REQUIRED WORK:
Go through the following data and transcribe exactly the stretch of lines from the one holding "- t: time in" to the one holding "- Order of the", both included.

Top of PROVIDED RECORDS

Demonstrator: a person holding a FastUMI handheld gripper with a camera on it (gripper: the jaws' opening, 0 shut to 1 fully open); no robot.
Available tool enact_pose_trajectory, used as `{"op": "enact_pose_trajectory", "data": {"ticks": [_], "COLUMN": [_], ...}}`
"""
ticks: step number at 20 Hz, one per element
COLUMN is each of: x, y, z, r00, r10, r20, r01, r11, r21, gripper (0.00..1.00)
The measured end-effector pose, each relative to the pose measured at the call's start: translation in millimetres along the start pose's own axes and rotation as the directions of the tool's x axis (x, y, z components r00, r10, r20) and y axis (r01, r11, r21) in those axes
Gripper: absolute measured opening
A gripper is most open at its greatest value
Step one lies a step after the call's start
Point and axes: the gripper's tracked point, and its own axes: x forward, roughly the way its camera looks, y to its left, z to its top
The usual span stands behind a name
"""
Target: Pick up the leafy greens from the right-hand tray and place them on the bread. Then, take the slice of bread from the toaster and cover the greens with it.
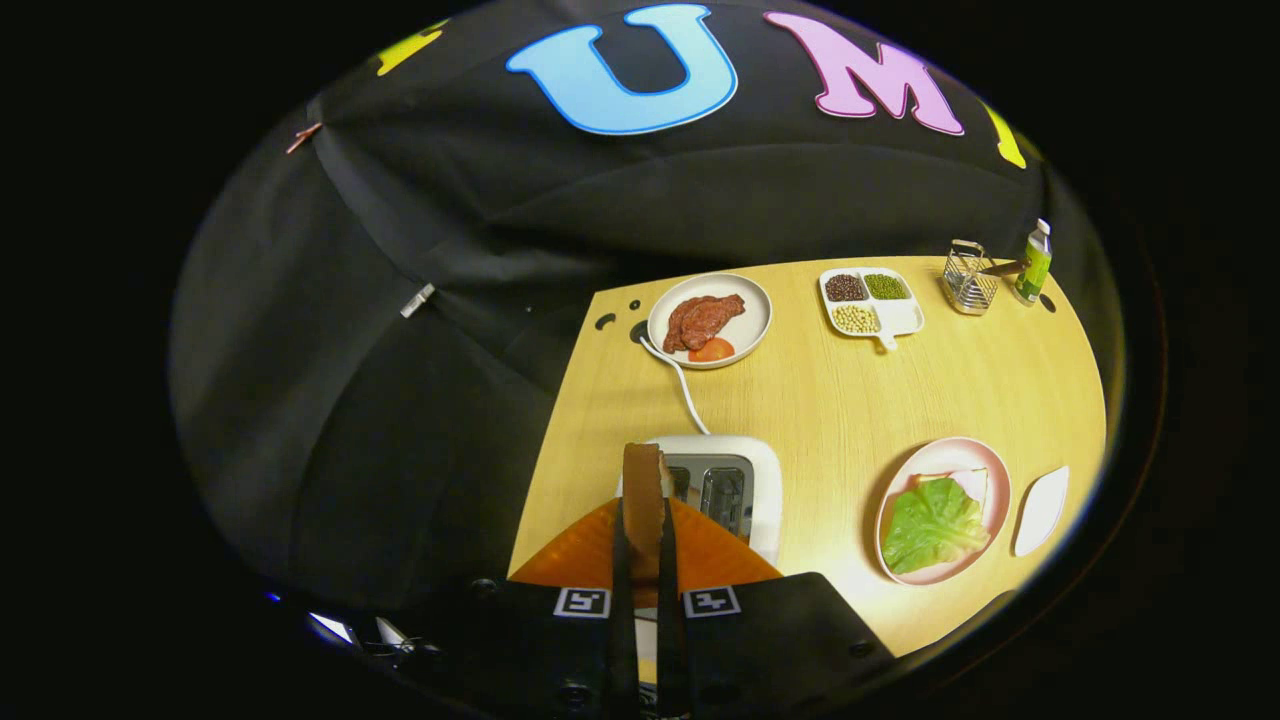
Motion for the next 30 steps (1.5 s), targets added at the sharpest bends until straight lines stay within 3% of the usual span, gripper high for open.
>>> {"op": "enact_pose_trajectory", "data": {"ticks": [5,14,19,25,30], "x": [-58,-115,-87,-37,0], "y": [-22,-187,-259,-279,-299], "z": [28,49,22,-15,-46], "r00": [0.994,0.989,0.990,0.995,0.999], "r10": [0.104,-0.023,-0.078,-0.064,-0.024], "r20": [0.045,0.144,0.116,0.076,0.043], "r01": [-0.105,0.016,0.066,0.052,0.007], "r11": [0.994,0.999,0.992,0.988,0.934], "r21": [0.020,0.049,0.103,0.147,0.356], "gripper": [0.12,0.12,0.12,0.12,0.12]}}
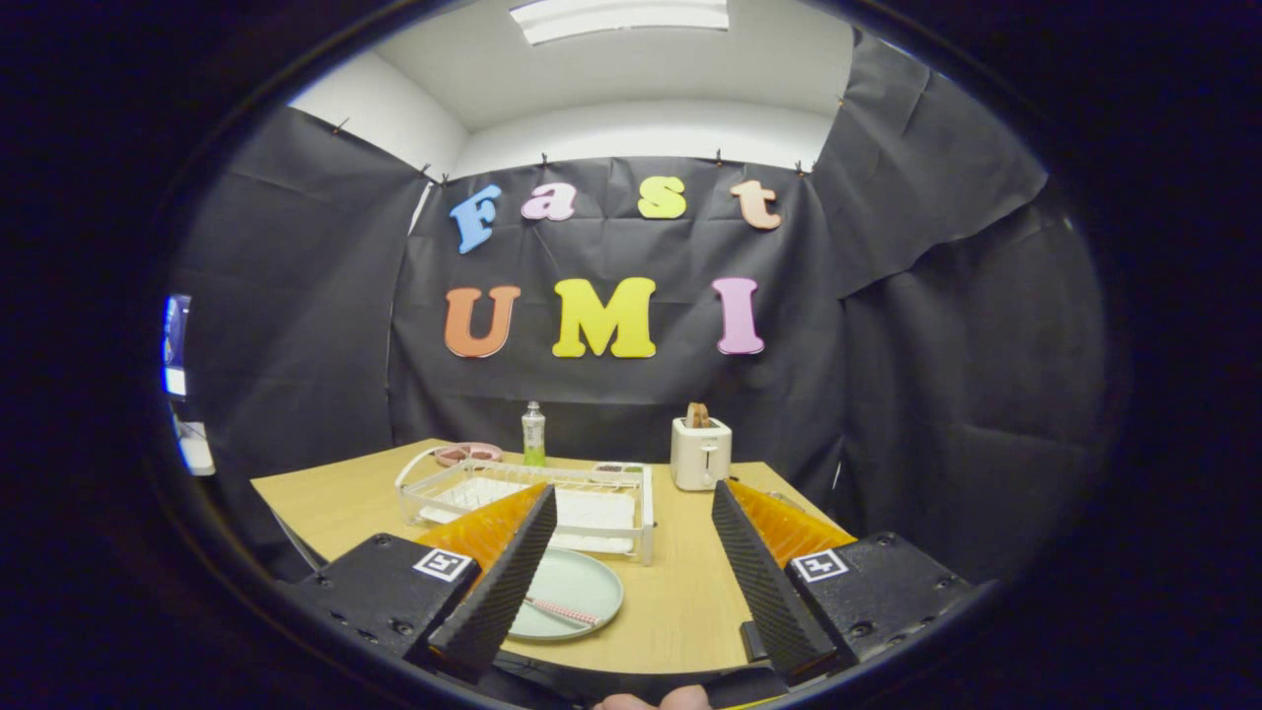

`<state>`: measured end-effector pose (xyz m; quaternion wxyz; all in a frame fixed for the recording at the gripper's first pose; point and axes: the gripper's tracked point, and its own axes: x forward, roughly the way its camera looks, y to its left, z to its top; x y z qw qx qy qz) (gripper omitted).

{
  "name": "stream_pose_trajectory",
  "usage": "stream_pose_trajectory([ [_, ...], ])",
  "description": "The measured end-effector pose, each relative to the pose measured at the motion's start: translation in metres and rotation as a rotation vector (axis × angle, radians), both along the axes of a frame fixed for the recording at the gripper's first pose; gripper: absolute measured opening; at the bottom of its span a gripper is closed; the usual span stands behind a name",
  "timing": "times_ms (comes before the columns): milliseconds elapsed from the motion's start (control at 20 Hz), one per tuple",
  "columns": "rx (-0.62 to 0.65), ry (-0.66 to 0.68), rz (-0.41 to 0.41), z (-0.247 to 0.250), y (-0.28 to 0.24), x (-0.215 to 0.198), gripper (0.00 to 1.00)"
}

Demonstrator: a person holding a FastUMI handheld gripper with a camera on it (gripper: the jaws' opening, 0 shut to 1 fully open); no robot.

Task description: Take the plate from the dish rack, then take the spoon from the basket and place it into the plate.

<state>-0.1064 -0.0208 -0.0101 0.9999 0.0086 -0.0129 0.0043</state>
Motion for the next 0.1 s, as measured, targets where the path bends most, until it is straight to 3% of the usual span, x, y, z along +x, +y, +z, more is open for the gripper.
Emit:
stream_pose_trajectory([
  [100,0.003,0.002,-0.008,-0.0009,-0.0031,0.0031,1.00],
])
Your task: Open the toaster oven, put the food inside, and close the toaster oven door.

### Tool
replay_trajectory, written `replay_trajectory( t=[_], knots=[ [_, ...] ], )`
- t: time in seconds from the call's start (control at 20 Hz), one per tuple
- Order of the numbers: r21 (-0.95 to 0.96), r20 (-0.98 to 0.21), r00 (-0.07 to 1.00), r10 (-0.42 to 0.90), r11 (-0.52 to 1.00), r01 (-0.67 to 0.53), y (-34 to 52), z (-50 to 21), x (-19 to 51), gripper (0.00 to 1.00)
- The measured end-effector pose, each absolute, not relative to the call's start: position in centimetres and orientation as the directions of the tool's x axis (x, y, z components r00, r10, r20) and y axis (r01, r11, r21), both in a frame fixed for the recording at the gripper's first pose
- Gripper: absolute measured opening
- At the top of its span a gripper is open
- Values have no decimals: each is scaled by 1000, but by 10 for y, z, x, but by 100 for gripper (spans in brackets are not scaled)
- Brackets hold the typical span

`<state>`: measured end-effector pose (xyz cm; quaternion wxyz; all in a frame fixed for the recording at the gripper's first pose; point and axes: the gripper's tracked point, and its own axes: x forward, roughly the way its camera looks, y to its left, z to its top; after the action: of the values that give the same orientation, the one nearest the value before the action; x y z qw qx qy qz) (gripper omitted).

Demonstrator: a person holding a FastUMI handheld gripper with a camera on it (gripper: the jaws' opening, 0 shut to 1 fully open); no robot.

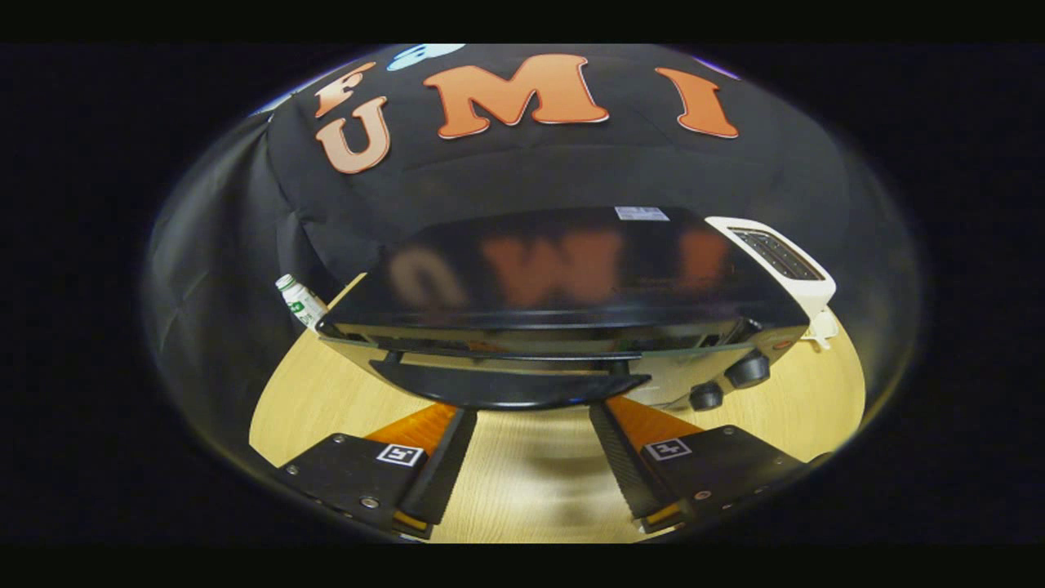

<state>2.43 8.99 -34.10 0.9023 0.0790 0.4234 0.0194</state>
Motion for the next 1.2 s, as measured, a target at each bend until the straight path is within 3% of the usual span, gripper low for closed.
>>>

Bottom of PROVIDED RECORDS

OUTPUT FOR THIS EXERCISE:
- t: time in seconds from the call's start (control at 20 Hz), one per tuple
- Order of the numbers: r21 (-0.95 to 0.96), r20 (-0.98 to 0.21), r00 (-0.07 to 1.00), r10 (-0.42 to 0.90), r11 (-0.52 to 1.00), r01 (-0.67 to 0.53), y (-34 to 52), z (-50 to 21), x (-19 to 51), gripper (0.00 to 1.00)

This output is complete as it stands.